Tensor.grad is None if using CUDA device

I’m trying to compute derivatives of functions in a TensorFlow-like fashion. Consider the following code:

import torch
x = torch.linspace(-10., 10, 10000, requires_grad=True)
y = x**2
y.backward(torch.ones_like(x))
g = x.grad

It works just fine, with g being the gradient, such that f(x) = x**2 and f'(x) = 2x.
But if I set the device to my GPU by using x = x.cuda(), it does not work, giving the warning:

<stdin>:1: UserWarning: The .grad attribute of a Tensor that is not a leaf Tensor is being accessed. Its .grad attribute won't be populated during autograd.backward(). If you indeed want the .grad field to be populated for a non-leaf Tensor, use .retain_grad() on the non-leaf Tensor. If you access the non-leaf Tensor by mistake, make sure you access the leaf Tensor instead. See github.com/pytorch/pytorch/pull/30531 for more informations. (Triggered internally at C:\cb\pytorch_1000000000000\work\build\aten\src\ATen/core/TensorBody.h:491.)
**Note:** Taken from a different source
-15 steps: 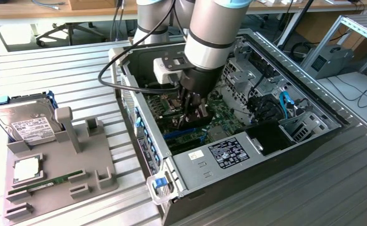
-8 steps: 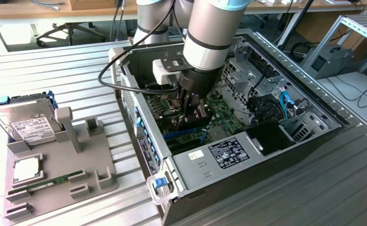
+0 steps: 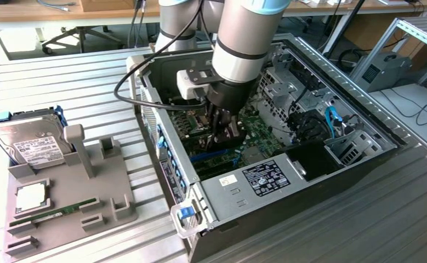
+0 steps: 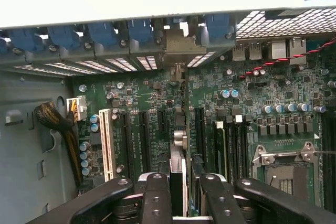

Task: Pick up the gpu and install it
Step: 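Insert the gpu into the slot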

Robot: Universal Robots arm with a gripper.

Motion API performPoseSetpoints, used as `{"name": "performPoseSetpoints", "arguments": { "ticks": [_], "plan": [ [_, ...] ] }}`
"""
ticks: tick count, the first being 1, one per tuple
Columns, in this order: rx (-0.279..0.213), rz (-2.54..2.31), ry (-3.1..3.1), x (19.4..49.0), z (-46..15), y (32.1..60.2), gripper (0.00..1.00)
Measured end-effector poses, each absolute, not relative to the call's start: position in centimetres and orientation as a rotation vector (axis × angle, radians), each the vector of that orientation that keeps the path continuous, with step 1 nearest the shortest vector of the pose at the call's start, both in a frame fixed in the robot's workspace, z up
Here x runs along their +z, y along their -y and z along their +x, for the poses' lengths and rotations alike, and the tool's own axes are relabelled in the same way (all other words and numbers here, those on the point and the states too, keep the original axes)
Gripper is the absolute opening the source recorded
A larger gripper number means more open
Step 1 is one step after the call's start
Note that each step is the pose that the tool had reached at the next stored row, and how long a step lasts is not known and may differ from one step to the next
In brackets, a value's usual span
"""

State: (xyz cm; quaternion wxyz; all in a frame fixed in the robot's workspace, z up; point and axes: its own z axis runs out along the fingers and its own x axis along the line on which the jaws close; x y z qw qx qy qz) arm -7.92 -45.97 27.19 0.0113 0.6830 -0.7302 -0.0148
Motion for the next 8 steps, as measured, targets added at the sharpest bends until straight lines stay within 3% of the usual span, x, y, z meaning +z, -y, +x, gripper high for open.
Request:
{"name": "performPoseSetpoints", "arguments": {
  "ticks": [8],
  "plan": [
    [-0.042, 2.129, 2.276, 26.68, -8.09, 45.97, 0.27]
  ]
}}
And then g is None. Why is that? How can I fix it?

The .to() operation is differentiable and will create a non-leaf tensor as the warning explains.
Either specify the device during the creation:

x = torch.linspace(-10., 10, 10000, device="cuda", requires_grad=True)
y = x**2
y.backward(torch.ones_like(x))
g = x.grad

or create a new leaf tensor:

x = torch.linspace(-10., 10, 10000, requires_grad=True)
x = x.to("cuda")
x.detach_().requires_grad_(True)
y = x**2
y.backward(torch.ones_like(x))
g = x.grad

It worked now, thanks!
It seems very counter-intuitive to me, why would the Tensor.to function be differentiable? It simply copying a block of memory, no operation is being performed. Or I’m thinking this the wrong way?

Because it allows you to use different devices in the forward and backward pass, which is a fantastic feature, to e.g. CPU-offload, for model sharding, increase the numerical precision for some ops by casting to e.g. float64, etc.